Example Dataset#

CaliBrain workflows require local forward-model and leadfield files before paper-scale simulations can be run. This page describes the example dataset layout expected by the current codebase and how to point CaliBrain to that data.

Unlike MNE-Python’s public dataset registry, CaliBrain does not currently ship a download helper that fetches data automatically. Dataset access is local and explicit: users configure a data root with CALIBRAIN_DATA or pass paths in the workflow configuration files.

Data root#

CaliBrain resolves the default data root with calibrain.utils.get_data_path. The lookup order is:

the CALIBRAIN_DATA environment variable, if set;
the repository-level data directory, otherwise.

For a local installation, set:

export CALIBRAIN_DATA=/path/to/calibrain/data

The data root is expected to contain precomputed forward solutions and leadfield matrices. These files are intentionally kept outside version control because they are large and site-specific.

Available local example data#

The current workflow configurations assume an example source space with 1284 sources and multiple subjects. A typical local data directory contains:

Expected example dataset layout#
Path	Contents	Used by
`1284src_fwd/`	MNE forward solutions such as `CC120166-fwd.fif` and `fsaverage-fwd.fif`.	Calibration EMD and source-coordinate lookup.
`1284src_leadfield/`	Reduced leadfield NPZ files such as `CC120166_fixed_leadfield.npz` and `CC120166_free_leadfield.npz`.	Data-generation workflow and inverse solvers.
`fwd/`	Full or intermediate forward-solution files.	Leadfield extraction and reduction utilities.
`leadfield/`	Alternative fixed/free leadfield NPZ layout.	Legacy or exploratory scripts.

Subject identifiers#

The default local example dataset commonly uses:

CC120166
CC120264
CC120309
CC120313
fsaverage

The exact subject list is controlled by the workflow configs. If a config requests a subject whose forward or leadfield file is missing, data generation or calibration will fail with a file-not-found error.

Minimal check#

Use this short check before running data generation:

from calibrain.utils import get_data_path

data_root = get_data_path()
print(data_root)
print(sorted((data_root / "1284src_leadfield").glob("*_fixed_leadfield.npz")))

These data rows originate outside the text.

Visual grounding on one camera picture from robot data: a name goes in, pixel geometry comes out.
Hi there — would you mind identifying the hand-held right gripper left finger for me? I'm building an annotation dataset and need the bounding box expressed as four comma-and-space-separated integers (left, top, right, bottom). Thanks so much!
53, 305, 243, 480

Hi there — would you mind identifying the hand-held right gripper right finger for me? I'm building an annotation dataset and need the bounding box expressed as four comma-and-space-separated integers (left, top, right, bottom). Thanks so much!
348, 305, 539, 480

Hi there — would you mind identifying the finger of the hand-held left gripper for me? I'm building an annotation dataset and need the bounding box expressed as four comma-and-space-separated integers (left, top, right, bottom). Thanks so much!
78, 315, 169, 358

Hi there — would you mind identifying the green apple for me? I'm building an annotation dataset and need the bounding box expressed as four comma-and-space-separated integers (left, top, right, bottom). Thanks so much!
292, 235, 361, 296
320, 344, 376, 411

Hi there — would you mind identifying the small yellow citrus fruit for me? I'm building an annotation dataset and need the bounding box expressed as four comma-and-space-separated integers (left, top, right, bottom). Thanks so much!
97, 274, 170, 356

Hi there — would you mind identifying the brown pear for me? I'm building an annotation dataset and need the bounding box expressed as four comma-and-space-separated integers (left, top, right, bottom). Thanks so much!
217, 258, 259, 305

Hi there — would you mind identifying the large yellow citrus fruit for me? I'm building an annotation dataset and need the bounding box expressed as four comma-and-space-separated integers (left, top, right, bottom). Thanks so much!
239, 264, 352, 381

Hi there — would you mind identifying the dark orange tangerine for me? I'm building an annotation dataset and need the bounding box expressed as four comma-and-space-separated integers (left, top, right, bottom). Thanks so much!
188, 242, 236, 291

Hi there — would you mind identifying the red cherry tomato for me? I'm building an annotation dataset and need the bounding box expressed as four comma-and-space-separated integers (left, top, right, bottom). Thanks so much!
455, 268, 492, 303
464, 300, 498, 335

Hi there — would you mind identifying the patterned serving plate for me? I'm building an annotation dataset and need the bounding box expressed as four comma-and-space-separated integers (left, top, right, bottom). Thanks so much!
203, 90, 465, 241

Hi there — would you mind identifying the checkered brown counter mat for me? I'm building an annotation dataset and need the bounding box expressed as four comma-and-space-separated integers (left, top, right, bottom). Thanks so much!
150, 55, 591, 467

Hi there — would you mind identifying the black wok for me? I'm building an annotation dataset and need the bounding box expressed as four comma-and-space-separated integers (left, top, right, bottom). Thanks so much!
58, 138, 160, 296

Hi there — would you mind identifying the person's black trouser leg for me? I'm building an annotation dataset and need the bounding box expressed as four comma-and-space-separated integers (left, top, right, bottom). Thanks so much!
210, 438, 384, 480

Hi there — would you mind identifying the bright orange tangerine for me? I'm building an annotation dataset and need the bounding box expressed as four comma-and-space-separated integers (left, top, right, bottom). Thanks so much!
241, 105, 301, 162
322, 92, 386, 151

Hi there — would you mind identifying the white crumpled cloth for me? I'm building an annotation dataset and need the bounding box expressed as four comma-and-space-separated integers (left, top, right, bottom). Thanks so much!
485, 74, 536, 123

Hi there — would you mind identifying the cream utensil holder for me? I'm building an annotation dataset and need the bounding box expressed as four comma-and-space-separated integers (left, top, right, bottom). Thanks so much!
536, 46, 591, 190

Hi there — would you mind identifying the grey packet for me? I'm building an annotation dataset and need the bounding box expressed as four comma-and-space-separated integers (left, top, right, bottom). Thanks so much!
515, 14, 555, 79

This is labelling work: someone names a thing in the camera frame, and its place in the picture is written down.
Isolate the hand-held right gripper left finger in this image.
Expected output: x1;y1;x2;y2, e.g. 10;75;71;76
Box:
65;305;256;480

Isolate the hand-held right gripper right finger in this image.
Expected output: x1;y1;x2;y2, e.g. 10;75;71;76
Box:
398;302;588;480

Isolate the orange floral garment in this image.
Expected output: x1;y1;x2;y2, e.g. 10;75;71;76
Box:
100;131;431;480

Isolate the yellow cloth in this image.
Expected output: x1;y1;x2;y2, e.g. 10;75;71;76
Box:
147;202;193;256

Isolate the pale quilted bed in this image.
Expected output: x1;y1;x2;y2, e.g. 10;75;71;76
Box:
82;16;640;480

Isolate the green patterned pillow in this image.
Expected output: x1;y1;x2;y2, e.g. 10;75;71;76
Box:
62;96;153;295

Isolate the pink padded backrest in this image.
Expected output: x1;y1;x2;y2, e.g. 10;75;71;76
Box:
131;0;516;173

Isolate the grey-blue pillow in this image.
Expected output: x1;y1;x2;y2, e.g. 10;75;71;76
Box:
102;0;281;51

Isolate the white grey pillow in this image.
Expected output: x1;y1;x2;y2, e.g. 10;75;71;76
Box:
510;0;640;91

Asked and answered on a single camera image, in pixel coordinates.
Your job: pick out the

For a configured example dataset, the second line should print at least one fixed-orientation leadfield file.

Workflow usage#

The data-generation workflow reads leadfields from the configured leadfield_dir:

CONFIG = {
    "leadfield_dir": "/path/to/calibrain/data/1284src_leadfield",
    "manifest_path": "/path/to/results/run_manifest/fixed.csv",
}

The calibration workflow uses forward solutions to recover source coordinates when source-space EMD is requested:

CALIBRAIN_DATA/1284src_fwd/<subject>-fwd.fif

Storage policy#

Large forward solutions, leadfields, generated posterior summaries, aggregated NPZ files, and calibration results should remain outside git. The repository .gitignore excludes local data/ and results/ directories by default.

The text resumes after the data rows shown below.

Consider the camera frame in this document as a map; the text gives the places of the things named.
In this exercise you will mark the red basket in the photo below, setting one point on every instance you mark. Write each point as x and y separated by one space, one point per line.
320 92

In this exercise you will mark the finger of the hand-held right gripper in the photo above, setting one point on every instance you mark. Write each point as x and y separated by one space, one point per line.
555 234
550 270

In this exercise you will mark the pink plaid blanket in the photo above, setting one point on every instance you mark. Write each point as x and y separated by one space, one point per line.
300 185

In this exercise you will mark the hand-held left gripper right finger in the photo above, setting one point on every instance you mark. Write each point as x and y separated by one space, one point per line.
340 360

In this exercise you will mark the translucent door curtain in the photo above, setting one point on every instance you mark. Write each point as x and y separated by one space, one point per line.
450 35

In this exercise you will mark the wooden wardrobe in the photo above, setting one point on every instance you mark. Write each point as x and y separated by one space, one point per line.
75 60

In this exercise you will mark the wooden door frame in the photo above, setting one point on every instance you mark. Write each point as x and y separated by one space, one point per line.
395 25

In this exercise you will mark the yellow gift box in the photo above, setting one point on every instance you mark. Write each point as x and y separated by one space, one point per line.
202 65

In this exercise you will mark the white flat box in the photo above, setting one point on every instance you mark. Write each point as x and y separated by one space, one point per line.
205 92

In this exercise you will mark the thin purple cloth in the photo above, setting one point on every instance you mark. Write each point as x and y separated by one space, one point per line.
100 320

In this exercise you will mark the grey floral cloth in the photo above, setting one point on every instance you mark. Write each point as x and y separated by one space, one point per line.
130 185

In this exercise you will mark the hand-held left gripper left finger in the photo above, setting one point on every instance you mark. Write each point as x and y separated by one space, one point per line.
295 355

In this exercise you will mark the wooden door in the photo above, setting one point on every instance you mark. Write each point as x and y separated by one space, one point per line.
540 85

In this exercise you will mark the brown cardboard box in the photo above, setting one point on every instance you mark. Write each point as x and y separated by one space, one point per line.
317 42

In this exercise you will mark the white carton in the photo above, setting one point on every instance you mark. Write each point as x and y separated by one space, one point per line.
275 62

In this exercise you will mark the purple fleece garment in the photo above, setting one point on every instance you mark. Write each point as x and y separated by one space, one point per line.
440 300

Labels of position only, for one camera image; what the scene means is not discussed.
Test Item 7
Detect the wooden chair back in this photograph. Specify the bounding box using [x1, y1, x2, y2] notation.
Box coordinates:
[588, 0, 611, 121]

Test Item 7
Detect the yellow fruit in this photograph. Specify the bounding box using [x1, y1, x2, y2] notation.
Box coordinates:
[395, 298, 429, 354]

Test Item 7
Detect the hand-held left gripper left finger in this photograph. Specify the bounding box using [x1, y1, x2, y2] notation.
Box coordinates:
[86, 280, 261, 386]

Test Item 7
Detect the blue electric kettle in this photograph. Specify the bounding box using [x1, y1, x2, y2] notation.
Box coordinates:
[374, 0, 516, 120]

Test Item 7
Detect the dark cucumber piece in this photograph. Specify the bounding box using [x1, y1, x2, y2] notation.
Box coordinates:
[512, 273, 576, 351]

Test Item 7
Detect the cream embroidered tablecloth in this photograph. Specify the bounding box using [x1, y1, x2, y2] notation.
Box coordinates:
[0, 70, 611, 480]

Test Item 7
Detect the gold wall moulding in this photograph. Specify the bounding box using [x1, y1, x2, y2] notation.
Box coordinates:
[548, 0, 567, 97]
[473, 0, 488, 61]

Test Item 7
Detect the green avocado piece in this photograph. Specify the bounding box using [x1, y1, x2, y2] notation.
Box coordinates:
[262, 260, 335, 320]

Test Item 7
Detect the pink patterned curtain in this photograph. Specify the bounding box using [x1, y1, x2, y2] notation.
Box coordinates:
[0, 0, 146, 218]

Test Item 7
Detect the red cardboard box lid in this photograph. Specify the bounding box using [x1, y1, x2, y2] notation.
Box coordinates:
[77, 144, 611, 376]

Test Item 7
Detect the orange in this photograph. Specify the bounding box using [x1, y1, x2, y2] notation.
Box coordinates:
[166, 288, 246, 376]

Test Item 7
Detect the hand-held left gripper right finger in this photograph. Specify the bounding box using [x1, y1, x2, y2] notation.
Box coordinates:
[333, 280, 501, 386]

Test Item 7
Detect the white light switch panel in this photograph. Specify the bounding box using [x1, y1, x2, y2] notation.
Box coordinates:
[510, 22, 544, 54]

Relationship to generated artifacts#

The example dataset is an input to the workflow. It is distinct from generated outputs:

Artifact	Created by	Purpose
Forward solutions and leadfields	Prepared before running CaliBrain workflows.	Inputs for simulation, inverse estimation, and spatial metrics.
Posterior H5 summaries	`calibrain/workflows/data_generation.py`	Raw per-run solver output.
Manifest CSV	`calibrain/workflows/data_generation.py`	Auditable index of generated posterior summaries.
Aggregated NPZ datasets	`calibrain/workflows/aggregation.py`	Calibration-ready reduced uncertainty representation.
Calibration JSON records	`calibrain/workflows/calibration.py`	Pre/post calibration curves, metrics, and metadata.